Directions for this task: Once the line with "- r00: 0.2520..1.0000" is found in the entries below, repeat it and each following line exactly, up to and including the line with "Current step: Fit". Add no other lines.

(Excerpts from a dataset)
•••
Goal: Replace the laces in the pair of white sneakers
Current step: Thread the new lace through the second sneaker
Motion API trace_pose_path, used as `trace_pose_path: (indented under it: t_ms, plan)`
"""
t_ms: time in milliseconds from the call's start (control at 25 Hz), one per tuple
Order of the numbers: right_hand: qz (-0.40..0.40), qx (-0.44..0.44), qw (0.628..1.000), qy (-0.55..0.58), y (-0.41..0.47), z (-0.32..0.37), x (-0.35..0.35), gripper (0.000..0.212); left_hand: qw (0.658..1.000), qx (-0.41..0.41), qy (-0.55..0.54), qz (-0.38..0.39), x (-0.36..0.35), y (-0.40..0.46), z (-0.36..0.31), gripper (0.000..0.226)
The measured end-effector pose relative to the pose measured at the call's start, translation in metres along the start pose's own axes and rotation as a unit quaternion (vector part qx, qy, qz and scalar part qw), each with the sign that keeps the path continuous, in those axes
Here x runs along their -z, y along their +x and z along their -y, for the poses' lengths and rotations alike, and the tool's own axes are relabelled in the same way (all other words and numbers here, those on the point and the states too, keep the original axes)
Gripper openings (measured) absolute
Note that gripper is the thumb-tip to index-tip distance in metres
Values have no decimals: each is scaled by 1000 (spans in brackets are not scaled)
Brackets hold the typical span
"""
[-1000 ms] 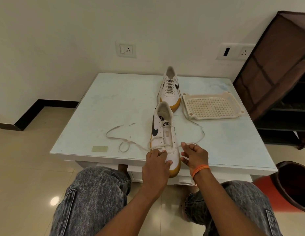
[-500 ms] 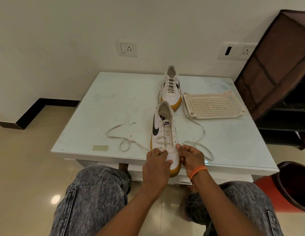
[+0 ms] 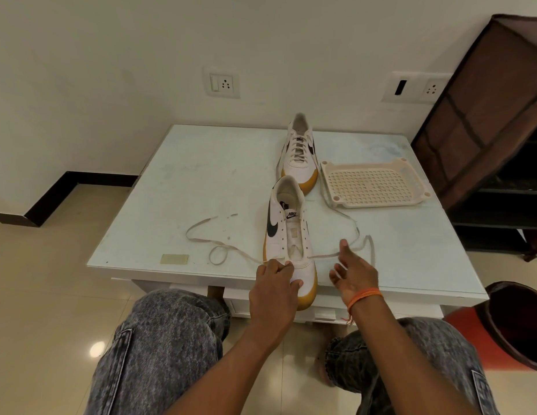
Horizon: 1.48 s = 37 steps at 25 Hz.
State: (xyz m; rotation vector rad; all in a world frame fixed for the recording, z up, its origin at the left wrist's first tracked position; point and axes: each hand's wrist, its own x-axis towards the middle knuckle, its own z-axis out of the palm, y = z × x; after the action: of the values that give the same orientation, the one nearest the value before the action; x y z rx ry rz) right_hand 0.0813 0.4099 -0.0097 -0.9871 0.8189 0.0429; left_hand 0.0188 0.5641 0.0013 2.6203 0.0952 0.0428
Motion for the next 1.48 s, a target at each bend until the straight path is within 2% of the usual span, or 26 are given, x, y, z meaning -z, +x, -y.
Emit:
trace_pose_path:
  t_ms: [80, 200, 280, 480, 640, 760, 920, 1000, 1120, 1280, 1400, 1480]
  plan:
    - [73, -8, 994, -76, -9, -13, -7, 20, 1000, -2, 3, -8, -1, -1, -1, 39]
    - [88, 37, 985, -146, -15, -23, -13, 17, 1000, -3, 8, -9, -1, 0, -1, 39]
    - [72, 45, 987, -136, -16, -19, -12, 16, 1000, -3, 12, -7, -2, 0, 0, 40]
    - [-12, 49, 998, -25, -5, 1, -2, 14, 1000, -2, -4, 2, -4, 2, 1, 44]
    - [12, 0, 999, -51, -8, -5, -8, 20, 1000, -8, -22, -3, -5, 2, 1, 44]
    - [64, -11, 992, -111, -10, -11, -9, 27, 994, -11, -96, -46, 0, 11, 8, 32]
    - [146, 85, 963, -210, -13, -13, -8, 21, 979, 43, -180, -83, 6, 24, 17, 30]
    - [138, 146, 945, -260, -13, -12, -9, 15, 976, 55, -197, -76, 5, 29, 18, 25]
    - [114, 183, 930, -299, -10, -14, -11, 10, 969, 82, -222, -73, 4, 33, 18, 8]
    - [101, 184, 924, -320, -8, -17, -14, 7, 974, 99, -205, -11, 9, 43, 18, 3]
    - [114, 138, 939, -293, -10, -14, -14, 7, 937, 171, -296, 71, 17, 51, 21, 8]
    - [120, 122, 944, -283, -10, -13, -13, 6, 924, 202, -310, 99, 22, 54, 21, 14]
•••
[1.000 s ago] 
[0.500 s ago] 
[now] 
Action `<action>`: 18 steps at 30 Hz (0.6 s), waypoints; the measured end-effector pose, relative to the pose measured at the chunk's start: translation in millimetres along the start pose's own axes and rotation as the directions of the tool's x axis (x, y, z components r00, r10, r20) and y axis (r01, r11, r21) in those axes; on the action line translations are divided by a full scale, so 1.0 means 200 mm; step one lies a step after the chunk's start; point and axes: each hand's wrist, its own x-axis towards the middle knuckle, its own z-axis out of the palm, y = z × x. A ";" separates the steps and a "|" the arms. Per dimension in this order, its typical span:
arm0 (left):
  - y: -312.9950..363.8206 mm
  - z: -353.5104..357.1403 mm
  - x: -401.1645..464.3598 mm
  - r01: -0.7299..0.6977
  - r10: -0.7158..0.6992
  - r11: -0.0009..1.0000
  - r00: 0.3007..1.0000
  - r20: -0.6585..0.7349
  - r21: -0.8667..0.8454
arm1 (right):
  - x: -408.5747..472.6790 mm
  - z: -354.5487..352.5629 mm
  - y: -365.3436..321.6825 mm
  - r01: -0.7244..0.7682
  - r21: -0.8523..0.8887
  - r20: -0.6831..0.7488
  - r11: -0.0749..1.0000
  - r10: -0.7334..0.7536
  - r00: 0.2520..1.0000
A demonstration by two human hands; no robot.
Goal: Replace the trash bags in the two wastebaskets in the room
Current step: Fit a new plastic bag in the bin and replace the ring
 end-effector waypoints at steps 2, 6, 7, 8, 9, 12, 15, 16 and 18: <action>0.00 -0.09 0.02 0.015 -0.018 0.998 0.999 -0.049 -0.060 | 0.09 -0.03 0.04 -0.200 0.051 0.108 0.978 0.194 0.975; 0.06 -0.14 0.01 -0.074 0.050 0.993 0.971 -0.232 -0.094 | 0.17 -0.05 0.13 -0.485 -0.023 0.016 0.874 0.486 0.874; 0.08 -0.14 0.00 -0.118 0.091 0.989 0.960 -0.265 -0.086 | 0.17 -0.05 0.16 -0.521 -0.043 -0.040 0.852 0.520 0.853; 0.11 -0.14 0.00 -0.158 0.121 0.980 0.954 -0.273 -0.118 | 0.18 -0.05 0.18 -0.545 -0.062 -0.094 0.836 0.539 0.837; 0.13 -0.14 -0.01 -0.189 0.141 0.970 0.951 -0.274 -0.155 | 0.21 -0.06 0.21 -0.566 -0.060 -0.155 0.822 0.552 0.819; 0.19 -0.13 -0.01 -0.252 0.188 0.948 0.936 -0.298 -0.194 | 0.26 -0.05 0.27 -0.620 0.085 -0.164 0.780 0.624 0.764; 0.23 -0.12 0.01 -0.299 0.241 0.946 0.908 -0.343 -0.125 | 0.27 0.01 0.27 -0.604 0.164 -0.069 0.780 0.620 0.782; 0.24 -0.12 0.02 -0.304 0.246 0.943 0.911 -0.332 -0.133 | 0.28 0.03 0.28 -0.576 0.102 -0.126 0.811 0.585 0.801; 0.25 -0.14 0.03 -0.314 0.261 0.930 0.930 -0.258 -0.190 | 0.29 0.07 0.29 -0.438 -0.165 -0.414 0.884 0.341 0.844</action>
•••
Task response:
  - r00: 0.2520..1.0000
A demonstration by two human hands; no robot.
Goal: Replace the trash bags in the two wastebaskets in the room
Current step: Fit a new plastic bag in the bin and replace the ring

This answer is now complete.